Parenting classes in High-School

Traduction en français ici, "Des cours pour être parents enseignés au lycée".


This is something I came across about six month ago. We had a staff meeting and somehow, we ended up talking about parenting classes. I had no idea such classes existed.

Let’s start by looking at some statistics about teenage pregnancy.

We keep hearing about teenage parenting being a problem in the US (and elsewhere). Actually after doing some research, it appears that US teen pregnancy rate have dropped 44% from 1991 to 2010. But this is not the case for every state, according to Reuters, “Mississippi reported 55 birth per 1,000 teens aged 15 to 19 in 2010, more than 60 percent above the U.S. average, according to state data”.

Despite the lower rates, US teenage pregnancy is above most developed countries. An article published on CBS News states that “according to the Center for Disease Control, the U.S. rate of teen pregnancies is nine times higher than many other developed countries”.

But what is the rate of abortion which would probably  change a little bit those numbers. Well, actually quite surprisingly the abortion trends are the same as the teenage birth rates.

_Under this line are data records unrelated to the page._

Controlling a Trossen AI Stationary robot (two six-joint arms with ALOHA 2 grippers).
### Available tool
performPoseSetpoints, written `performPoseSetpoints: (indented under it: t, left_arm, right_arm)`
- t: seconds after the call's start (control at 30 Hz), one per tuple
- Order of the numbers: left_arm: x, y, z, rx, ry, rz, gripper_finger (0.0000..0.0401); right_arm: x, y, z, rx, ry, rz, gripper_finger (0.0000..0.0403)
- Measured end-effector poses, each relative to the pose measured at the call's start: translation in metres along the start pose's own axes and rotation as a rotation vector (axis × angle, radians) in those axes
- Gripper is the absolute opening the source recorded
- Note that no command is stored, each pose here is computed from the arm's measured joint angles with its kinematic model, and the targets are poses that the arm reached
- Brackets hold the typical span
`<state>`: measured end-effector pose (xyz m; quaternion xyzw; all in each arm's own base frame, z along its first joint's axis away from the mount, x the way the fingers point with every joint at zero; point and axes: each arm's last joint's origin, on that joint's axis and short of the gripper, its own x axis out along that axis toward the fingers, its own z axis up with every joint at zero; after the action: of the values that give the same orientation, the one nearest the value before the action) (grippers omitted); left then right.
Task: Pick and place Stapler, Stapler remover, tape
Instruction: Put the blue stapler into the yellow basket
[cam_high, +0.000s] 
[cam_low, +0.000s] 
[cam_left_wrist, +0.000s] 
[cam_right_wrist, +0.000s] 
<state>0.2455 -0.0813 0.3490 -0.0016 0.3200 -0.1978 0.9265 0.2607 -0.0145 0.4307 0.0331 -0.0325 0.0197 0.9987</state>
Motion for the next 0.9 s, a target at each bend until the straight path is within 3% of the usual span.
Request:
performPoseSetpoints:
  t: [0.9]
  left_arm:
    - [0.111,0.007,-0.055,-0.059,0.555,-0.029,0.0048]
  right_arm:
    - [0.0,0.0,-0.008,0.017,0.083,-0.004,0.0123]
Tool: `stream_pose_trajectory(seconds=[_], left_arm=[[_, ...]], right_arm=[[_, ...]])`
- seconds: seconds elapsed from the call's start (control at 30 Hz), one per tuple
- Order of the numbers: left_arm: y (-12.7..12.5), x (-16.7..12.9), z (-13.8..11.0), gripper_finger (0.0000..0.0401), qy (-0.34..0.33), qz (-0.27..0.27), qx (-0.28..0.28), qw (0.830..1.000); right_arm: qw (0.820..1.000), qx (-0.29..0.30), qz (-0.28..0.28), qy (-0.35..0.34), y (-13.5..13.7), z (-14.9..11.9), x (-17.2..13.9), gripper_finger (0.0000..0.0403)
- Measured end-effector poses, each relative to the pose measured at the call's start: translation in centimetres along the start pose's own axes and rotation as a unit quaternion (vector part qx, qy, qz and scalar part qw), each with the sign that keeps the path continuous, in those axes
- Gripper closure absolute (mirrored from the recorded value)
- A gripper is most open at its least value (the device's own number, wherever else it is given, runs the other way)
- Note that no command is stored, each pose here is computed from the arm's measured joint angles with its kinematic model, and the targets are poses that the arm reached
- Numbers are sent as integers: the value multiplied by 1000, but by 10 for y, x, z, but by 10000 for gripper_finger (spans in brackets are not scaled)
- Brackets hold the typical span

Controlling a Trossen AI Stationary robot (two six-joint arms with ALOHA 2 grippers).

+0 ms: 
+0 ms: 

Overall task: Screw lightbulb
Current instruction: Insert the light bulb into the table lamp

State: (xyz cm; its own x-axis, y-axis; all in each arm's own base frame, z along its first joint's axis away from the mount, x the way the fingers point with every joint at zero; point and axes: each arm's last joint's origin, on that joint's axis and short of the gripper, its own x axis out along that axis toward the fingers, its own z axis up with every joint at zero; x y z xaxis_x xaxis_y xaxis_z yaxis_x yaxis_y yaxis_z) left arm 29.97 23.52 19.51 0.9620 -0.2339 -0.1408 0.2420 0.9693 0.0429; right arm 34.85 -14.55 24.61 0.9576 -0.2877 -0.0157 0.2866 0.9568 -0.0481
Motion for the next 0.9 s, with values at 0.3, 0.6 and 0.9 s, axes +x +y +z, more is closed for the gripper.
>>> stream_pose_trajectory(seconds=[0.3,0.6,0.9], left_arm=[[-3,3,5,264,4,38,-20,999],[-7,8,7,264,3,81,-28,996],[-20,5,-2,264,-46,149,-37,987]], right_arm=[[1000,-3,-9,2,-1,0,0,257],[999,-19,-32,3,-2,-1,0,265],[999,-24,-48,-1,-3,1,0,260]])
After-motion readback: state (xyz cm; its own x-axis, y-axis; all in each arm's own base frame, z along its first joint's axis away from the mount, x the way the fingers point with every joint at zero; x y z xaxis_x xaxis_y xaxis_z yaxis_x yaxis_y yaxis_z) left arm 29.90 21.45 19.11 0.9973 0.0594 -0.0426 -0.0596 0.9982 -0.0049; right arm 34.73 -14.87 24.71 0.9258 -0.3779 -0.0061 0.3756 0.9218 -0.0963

According to the Child Trends DataBank, the abortion rate among teens ages 15 to 17 declined from 26.5 per 1,00 female in 1990 to 14.5 in 2000.  But if you read a little further, the study states that “more than one-third of all teenage pregnancies in the US end in abortion”. In other words, the birth rates might have decrease, but high abortion rates should not be forgotten as having an influence.

Complete state list, here.

So what are exactly those parenting classes?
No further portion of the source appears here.